Whenever the word "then" shows up in a line of the data, copy that line.

- **EXERCISE INPUTS**
== == ==

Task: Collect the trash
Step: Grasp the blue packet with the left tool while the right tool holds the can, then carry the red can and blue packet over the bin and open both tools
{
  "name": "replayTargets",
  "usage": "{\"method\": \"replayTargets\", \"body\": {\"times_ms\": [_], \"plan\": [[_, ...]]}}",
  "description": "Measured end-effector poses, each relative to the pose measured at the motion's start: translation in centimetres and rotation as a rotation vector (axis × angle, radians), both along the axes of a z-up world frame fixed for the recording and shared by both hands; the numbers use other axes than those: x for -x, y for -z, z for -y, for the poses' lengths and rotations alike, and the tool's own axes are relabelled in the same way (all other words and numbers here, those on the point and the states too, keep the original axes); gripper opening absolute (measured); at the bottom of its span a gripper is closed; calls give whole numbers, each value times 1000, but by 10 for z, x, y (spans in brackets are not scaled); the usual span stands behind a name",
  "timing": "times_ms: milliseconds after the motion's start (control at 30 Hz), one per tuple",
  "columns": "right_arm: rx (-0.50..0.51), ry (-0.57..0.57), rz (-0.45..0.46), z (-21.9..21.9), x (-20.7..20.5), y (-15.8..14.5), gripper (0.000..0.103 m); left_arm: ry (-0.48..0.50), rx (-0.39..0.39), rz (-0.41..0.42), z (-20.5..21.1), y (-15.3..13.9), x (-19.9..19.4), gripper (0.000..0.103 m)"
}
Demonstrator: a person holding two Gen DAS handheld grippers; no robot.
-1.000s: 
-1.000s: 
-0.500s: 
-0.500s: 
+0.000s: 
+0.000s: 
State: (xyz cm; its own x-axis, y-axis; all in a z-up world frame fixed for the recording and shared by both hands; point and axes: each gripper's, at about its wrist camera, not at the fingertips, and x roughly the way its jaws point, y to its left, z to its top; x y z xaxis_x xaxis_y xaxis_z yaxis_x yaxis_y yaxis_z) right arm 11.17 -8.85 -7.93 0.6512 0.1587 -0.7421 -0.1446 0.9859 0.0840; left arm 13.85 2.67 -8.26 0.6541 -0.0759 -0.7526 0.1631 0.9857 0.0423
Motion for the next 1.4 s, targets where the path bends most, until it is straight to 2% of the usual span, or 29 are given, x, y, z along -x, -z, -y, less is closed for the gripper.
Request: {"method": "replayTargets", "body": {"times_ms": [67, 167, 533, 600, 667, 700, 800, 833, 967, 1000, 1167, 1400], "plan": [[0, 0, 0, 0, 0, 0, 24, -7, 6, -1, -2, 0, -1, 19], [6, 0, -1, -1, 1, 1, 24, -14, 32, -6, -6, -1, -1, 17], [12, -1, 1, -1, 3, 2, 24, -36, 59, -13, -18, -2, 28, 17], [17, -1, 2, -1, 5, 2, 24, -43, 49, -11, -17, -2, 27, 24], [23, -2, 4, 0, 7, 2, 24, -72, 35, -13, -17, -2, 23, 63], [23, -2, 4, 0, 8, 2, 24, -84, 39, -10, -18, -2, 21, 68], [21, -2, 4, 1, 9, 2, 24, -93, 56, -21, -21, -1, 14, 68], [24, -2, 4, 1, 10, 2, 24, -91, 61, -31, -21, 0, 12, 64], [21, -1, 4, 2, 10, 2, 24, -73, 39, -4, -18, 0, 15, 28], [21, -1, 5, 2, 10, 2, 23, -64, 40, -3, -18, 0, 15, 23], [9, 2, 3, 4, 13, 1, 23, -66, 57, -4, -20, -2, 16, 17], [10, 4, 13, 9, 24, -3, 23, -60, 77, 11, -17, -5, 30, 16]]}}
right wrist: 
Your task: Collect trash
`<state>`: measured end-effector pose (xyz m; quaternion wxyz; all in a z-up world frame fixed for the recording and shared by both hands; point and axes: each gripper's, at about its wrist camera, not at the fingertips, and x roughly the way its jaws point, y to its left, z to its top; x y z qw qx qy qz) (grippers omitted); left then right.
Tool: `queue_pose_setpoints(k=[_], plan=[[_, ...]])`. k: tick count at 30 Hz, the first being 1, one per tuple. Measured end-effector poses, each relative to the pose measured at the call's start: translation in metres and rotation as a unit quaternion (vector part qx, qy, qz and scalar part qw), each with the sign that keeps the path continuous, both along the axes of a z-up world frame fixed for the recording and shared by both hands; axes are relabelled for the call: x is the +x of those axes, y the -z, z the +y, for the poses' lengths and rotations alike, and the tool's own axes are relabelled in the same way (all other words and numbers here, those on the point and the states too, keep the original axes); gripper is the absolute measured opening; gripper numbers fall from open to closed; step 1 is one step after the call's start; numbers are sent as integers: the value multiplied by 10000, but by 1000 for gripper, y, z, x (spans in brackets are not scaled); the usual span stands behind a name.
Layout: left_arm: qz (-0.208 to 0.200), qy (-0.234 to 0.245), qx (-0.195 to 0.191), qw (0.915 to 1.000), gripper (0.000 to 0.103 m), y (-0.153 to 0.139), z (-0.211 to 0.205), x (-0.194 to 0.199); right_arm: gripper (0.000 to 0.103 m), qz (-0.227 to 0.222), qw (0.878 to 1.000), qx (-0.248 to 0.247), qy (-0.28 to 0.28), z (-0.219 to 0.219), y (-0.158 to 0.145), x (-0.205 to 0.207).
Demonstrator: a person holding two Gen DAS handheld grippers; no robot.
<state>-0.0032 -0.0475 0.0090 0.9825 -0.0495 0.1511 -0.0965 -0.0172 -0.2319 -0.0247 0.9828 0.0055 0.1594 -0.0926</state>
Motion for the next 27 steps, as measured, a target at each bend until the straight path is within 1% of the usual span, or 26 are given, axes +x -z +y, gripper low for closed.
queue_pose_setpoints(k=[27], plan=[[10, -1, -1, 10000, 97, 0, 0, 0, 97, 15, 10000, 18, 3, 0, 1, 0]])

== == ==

- **EXPECTED ANSWER**
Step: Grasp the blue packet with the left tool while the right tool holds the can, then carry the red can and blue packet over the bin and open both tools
`<state>`: measured end-effector pose (xyz m; quaternion wxyz; all in a z-up world frame fixed for the recording and shared by both hands; point and axes: each gripper's, at about its wrist camera, not at the fingertips, and x roughly the way its jaws point, y to its left, z to its top; x y z qw qx qy qz) (grippers omitted); left then right.

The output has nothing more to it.